I could end the excerpt right there. Again, you have to read it all. There's also a bit about some run-of-the-mill bureaucratic bungling; that's not such a big deal, as bureaucratic bungling is the chief output of a bureaucracy.

It's the decision to ignore a man asking a radical terrorist preacher if it's okay to murder his fellow army soldiers that is the infuriating, heartbreaking, hair-tearing part here.

...

Meanwhile, Hasan kept writing Awlaki. Between January and May 2009, he sent the radical cleric more than a dozen emails, and received two relatively benign responses. In one message, ostensibly about Palestinians firing unguided rockets into Israel, Hasan asked Awlaki whether "indiscriminately killing civilians" was acceptable. Two days later, he sent another message answering his own question: "Hamas and the Muslims hate to hurt the innocent but they have no choice if their going to have a chance to survive, flourish, and deter the zionist enemy. The recompense for an evil is an evil." (Hasan's emails contained a number of typos.)

Let me point out the obvious: This man is a commissioned officer in the United States army, with a security clearance, asking a terrorist leader if it's okay to murder civilians, seeking his wisdom on slaughter.

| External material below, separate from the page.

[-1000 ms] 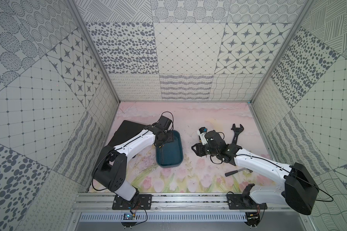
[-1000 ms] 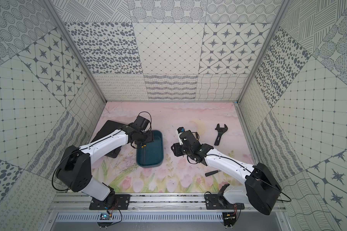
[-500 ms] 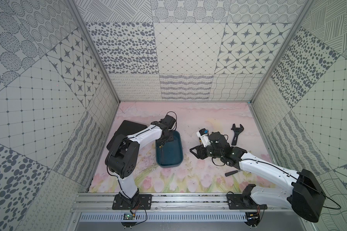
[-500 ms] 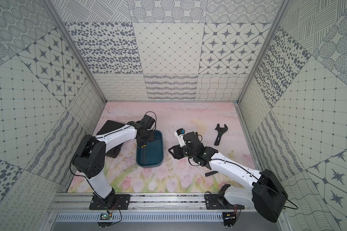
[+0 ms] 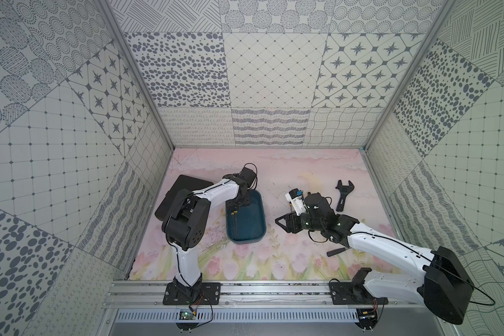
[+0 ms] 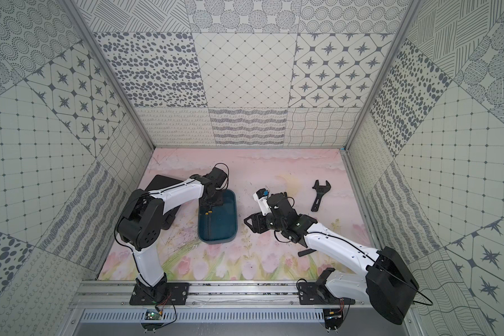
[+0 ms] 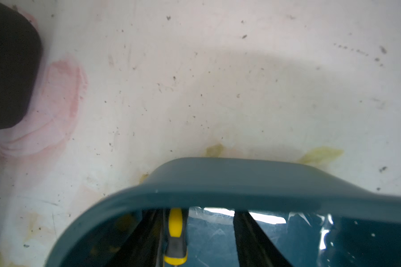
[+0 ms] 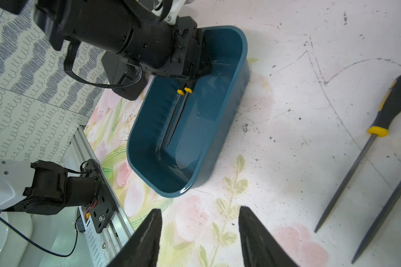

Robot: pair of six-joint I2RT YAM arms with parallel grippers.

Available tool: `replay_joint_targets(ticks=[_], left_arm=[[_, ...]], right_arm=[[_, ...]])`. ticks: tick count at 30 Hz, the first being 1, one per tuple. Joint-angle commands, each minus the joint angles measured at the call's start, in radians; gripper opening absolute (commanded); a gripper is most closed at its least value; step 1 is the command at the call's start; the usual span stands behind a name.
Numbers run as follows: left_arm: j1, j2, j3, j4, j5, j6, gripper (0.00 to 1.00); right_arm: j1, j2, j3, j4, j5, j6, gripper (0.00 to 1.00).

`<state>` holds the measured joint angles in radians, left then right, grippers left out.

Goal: Take the file tool out of the storage box
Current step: Pick up the file tool from the storage box.

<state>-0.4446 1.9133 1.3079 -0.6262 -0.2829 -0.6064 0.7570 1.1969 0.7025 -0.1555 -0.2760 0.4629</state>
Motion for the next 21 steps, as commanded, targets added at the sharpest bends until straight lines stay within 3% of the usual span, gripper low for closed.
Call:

And the FBI, and the Pentagon, say Meh.

They're ignoring this type of thing.

And yet we need the NSA spying on everyday citizens?

...

Meanwhile, the Washington-based DCIS agent assigned to investigate Hasan put off his inquiry for another 90 days, the maximum allowed under joint task force rules, before conducting a cursory investigation.

...

[T]he DCIS investigator concluded, based on Hasan's file, that the Army psychiatrist had contacted Awlaki in connection with his academic research and "was not involved in terrorist activity." The DCIS investigator and a supervisory agent in the Washington field office debated interviewing Hasan or his superiors. They ultimately decided doing so could jeopardize the Awlaki investigation or harm Hasan's career.

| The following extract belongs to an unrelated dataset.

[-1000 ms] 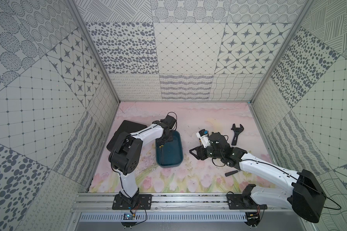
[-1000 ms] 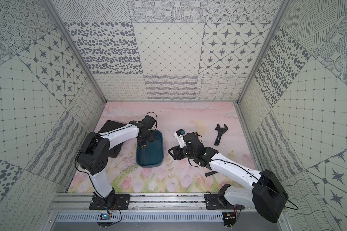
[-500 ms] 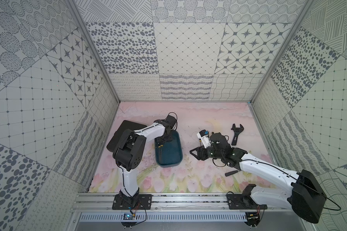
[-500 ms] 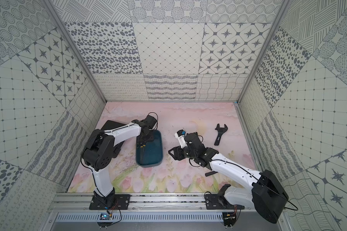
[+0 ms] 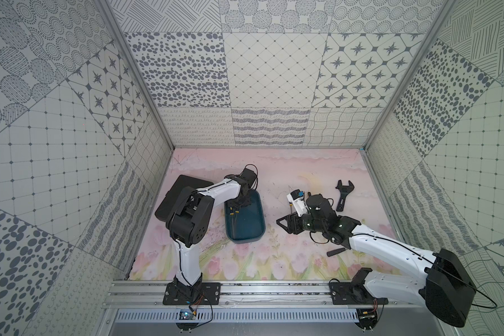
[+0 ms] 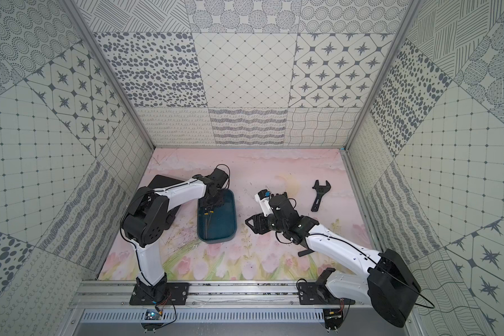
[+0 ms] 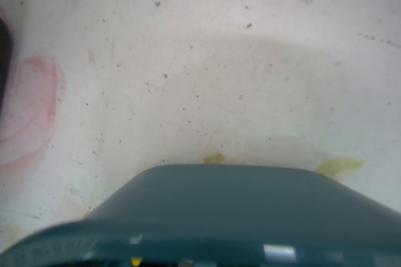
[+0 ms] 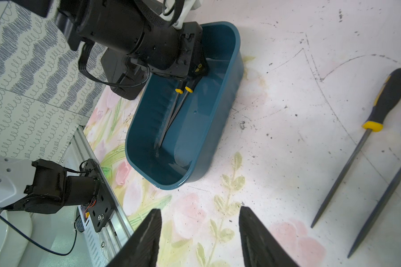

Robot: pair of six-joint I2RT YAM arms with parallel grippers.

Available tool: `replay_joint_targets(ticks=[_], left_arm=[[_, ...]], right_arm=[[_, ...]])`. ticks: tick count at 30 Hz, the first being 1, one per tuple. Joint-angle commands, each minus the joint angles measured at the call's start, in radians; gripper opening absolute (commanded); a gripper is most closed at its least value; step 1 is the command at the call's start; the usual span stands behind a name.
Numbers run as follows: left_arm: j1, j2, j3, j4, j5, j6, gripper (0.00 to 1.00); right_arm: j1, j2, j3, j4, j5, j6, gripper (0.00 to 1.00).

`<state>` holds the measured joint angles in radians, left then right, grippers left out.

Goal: Take the file tool out of the storage box
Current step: Pick up the file tool from the storage box.

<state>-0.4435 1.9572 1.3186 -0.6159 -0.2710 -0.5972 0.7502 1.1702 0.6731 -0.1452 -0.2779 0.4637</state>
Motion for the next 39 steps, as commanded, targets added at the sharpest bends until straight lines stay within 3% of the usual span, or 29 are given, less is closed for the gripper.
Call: replay_joint_targets(ticks=[1, 12, 17, 28, 39], left_arm=[[0.002, 0.002, -0.006, -0.015, 0.065, 0.009, 0.2], [0.001, -0.162, -0.102, 0.086, 0.262, -0.033, 0.1], [0.001, -0.267, -0.132, 0.126, 0.373, -0.088, 0.08], [0.0, -0.462, -0.25, 0.225, 0.395, -0.192, 0.06], [0.001, -0.501, -0.28, 0.27, 0.406, -0.258, 0.03]], right_arm=[[-0.005, -0.021, -0.014, 0.044, -0.004, 0.01, 0.58], [-0.006, 0.023, -0.031, 0.171, -0.09, 0.079, 0.58], [-0.005, 0.125, -0.018, 0.297, -0.172, 0.138, 0.58], [0.015, 0.308, 0.029, 0.498, -0.271, 0.249, 0.52], [0.069, 0.376, 0.075, 0.526, -0.262, 0.271, 0.38]])
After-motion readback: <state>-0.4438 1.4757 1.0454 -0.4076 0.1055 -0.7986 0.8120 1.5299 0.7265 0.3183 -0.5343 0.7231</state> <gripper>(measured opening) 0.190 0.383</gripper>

Remember why John Kerry returned to work the suspended State Department employees...? Because they were "real people" with "real careers."

Advocates for Fort Hood victims find this decision puzzling. "A US Army major is writing to this imam and essentially asking for religious sanction to kill American soldiers," said attorney Reed Rubinstein, who represents a group of victims who are suing the federal government. "And the FBI's Washington field office doesn't even interview the man or make a phone call to his superiors. It's utterly incomprehensible."

There is more. There is so much more. At every turn, the FBI cleared him, almost always after a very perfunctory (hours long) review. They gave him such a short inspection that people began wondering if he was a Confidential Informant -- how could an obvious terrorist threat be ignored by the FBI, if he were not a CI undercover?

But he wasn't.

The FBI kept giving him clean reviews for no reason.

Except, maybe, for the obvious reason.

See no evil. Don't rock the boat. The real rule coming down from the brass is not "find terrorists," but "don't insult Muslim sensibilities," and sometimes that means clearing a man who is asking a terrorist cleric if he can go to Heaven if he murders his fellow soldiers.

Institutions have a Paper Rule and a Real Rule.

Everyone knows to follow the Real Rule and ignore the Paper Rule.

The government's Real Rule is to promote possible terrorists, not investigate them and intervene.

There will be another 9/11.

And this time, the government really will have been in on it from the beginning.